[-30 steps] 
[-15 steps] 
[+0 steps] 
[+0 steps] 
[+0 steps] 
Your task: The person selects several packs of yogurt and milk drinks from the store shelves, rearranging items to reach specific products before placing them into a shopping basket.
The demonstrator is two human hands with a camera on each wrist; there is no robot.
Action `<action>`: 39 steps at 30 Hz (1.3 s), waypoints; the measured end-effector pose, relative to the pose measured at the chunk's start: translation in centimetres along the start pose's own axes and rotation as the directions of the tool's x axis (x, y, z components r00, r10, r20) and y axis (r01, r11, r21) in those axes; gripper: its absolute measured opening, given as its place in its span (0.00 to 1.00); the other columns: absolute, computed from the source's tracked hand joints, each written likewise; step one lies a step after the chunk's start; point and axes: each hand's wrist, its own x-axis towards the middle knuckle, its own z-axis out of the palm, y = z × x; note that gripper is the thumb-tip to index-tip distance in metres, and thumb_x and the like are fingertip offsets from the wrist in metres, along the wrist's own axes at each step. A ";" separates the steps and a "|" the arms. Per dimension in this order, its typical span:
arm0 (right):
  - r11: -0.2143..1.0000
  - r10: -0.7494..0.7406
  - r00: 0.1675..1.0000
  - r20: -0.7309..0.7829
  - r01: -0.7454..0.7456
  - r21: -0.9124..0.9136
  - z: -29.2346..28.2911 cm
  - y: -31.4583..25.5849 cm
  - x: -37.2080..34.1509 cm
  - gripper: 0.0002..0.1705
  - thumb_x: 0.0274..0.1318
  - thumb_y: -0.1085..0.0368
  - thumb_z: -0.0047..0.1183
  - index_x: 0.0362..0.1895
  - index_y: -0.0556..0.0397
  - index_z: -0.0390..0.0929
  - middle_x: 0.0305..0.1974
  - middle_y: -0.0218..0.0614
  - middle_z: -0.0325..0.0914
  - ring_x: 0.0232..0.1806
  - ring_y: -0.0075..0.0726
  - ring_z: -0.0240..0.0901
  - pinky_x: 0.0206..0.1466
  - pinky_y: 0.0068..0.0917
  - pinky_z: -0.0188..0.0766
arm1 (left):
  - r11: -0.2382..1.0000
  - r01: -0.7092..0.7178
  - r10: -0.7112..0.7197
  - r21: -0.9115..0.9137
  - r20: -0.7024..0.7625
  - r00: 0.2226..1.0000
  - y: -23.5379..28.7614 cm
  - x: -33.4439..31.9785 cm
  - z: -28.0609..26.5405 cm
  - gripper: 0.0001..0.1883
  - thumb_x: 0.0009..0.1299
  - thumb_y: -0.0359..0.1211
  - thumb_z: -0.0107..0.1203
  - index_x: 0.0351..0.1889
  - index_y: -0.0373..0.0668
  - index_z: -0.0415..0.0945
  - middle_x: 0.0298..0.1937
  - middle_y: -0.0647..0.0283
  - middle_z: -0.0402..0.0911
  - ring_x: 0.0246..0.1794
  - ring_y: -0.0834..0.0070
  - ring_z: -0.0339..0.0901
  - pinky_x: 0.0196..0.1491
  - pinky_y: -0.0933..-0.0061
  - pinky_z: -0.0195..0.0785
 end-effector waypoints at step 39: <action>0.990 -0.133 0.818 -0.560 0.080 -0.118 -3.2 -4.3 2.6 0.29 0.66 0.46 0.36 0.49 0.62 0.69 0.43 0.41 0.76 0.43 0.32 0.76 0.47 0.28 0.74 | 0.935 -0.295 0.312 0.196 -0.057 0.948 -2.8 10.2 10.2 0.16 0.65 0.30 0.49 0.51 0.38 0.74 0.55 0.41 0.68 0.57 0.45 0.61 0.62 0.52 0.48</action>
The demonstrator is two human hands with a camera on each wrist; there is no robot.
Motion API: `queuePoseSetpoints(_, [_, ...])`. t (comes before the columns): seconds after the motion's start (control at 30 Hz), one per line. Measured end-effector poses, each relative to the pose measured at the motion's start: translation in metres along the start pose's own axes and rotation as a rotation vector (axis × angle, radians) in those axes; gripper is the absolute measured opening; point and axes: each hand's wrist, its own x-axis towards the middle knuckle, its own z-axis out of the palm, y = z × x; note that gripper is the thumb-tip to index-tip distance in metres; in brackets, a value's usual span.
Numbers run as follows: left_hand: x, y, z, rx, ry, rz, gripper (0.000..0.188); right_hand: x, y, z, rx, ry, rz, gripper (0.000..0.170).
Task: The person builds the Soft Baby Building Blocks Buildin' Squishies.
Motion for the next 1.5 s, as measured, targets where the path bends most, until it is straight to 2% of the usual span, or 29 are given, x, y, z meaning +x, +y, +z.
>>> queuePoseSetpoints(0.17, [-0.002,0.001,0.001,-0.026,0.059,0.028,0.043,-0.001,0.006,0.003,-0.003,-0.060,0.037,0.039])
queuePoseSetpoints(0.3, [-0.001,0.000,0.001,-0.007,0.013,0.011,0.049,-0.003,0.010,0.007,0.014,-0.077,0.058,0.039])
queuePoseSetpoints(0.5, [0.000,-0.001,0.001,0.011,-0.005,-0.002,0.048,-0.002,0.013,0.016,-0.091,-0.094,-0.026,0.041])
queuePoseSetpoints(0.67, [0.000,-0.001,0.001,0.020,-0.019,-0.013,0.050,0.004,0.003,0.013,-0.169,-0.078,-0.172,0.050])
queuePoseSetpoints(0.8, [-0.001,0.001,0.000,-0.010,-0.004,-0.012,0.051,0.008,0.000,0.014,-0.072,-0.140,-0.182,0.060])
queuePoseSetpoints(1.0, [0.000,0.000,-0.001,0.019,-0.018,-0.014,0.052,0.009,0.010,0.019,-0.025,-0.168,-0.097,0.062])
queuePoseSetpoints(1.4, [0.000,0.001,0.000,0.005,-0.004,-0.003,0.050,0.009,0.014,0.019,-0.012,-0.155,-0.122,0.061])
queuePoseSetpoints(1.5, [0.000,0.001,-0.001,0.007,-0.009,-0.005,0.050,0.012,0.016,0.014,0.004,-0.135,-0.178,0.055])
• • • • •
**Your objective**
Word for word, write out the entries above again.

**Exercise result**
[-30 steps] 
[-15 steps] 
[+0 steps] 
[+0 steps] 
[+0 steps] 
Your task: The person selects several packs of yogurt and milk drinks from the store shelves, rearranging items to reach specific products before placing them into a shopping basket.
The demonstrator is two human hands with a camera on each wrist; there is no robot.
Action `<action>`: 39 steps at 30 Hz (1.3 s), waypoints; the measured end-effector pose, relative to the pose measured at the chunk's start: translation in centimetres along the start pose's own axes and rotation as the directions of the tool's x axis (x, y, z components r00, r10, r20) and y axis (r01, r11, r21) in those axes; gripper: its absolute measured opening, given as its place in its span (0.00 to 1.00); the other columns: absolute, computed from the source's tracked hand joints, each written likewise; step one lies a step after the chunk's start; point and axes: each hand's wrist, its own x-axis towards the middle knuckle, its own z-axis out of the palm, y = z × x; note that gripper is the thumb-tip to index-tip distance in metres, and thumb_x and the like are fingertip offsets from the wrist in metres, along the wrist's own axes at each step. A ";" separates the steps and a "|" the arms. Per dimension in this order, its typical span:
arm0 (right):
  - r11: -0.2143..1.0000
  - r10: -0.7494..0.7406
  - r00: 0.1675..1.0000
  - r20: -0.7309..0.7829
  - r01: -0.7454..0.7456
  - r21: -0.9124..0.9136
  - z: -29.2346..28.2911 cm
  - y: -31.4583..25.5849 cm
  - x: -37.2080..34.1509 cm
  - gripper: 0.0002..0.1705
  - thumb_x: 0.0274..0.1318
  - thumb_y: -0.1085..0.0368
  - thumb_z: -0.0047..0.1183
  - index_x: 0.0362..0.1895
  - index_y: -0.0556..0.0397
  - index_z: -0.0390..0.0929
  - middle_x: 0.0305..0.1974
  - middle_y: -0.0218..0.0614
  - middle_z: -0.0325..0.0914
  - ring_x: 0.0232..0.1806
  - ring_y: -0.0075..0.0726
  - ring_z: -0.0240..0.0901
  - pinky_x: 0.0206..0.1466
  - pinky_y: 0.0068..0.0917
  - pinky_z: -0.0188..0.0766
arm1 (left):
  - r11: -0.2382..1.0000
  - r01: -0.7092..0.7178
  - r10: -0.7112..0.7197
  - r21: -0.9115..0.9137
  - r20: -0.7024..0.7625
  - r00: 0.2226..1.0000
  - y: -23.5379..28.7614 cm
  - x: -33.4439..31.9785 cm
  - z: -28.0609..26.5405 cm
  - gripper: 0.0001..0.1883
  - thumb_x: 0.0009..0.1299
  - thumb_y: -0.0359..0.1211
  - thumb_z: -0.0107..0.1203
  - index_x: 0.0351..0.1889
  - index_y: -0.0373..0.0668
  - index_z: -0.0415..0.0945
  - middle_x: 0.0298..0.1937
  - middle_y: -0.0647..0.0283
  - middle_z: -0.0402..0.0911
  - ring_x: 0.0246..0.1794
  - ring_y: -0.0834..0.0070
  - ring_z: -0.0339..0.0901
  - pinky_x: 0.0196..0.1491
  - pinky_y: -0.0933..-0.0061
  - pinky_z: -0.0195..0.0785
 end-effector waypoints at step 39: <action>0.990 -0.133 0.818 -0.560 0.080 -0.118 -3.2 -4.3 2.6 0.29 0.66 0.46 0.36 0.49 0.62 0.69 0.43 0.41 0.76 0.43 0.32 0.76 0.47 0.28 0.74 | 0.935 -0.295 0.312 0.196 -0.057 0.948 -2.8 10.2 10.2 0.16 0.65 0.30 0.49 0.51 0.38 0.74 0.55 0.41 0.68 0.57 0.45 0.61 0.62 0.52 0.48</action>
The demonstrator is two human hands with a camera on each wrist; there is no robot.
Motion API: `queuePoseSetpoints(_, [_, ...])`. t (comes before the columns): seconds after the motion's start (control at 30 Hz), one per line. Measured end-effector poses, each relative to the pose measured at the motion's start: translation in metres along the start pose's own axes and rotation as a rotation vector (axis × angle, radians) in those axes; gripper is the absolute measured opening; point and axes: each hand's wrist, its own x-axis towards the middle knuckle, its own z-axis out of the palm, y = z × x; note that gripper is the thumb-tip to index-tip distance in metres; in brackets, a value's usual span.
Numbers run as follows: left_hand: x, y, z, rx, ry, rz, gripper (0.000..0.188); right_hand: x, y, z, rx, ry, rz, gripper (0.000..0.170).
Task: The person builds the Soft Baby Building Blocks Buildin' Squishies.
Motion for the next 1.5 s, as measured, targets where the path bends most, until it is straight to 2% of the usual span, or 29 are given, x, y, z meaning +x, +y, +z.
>>> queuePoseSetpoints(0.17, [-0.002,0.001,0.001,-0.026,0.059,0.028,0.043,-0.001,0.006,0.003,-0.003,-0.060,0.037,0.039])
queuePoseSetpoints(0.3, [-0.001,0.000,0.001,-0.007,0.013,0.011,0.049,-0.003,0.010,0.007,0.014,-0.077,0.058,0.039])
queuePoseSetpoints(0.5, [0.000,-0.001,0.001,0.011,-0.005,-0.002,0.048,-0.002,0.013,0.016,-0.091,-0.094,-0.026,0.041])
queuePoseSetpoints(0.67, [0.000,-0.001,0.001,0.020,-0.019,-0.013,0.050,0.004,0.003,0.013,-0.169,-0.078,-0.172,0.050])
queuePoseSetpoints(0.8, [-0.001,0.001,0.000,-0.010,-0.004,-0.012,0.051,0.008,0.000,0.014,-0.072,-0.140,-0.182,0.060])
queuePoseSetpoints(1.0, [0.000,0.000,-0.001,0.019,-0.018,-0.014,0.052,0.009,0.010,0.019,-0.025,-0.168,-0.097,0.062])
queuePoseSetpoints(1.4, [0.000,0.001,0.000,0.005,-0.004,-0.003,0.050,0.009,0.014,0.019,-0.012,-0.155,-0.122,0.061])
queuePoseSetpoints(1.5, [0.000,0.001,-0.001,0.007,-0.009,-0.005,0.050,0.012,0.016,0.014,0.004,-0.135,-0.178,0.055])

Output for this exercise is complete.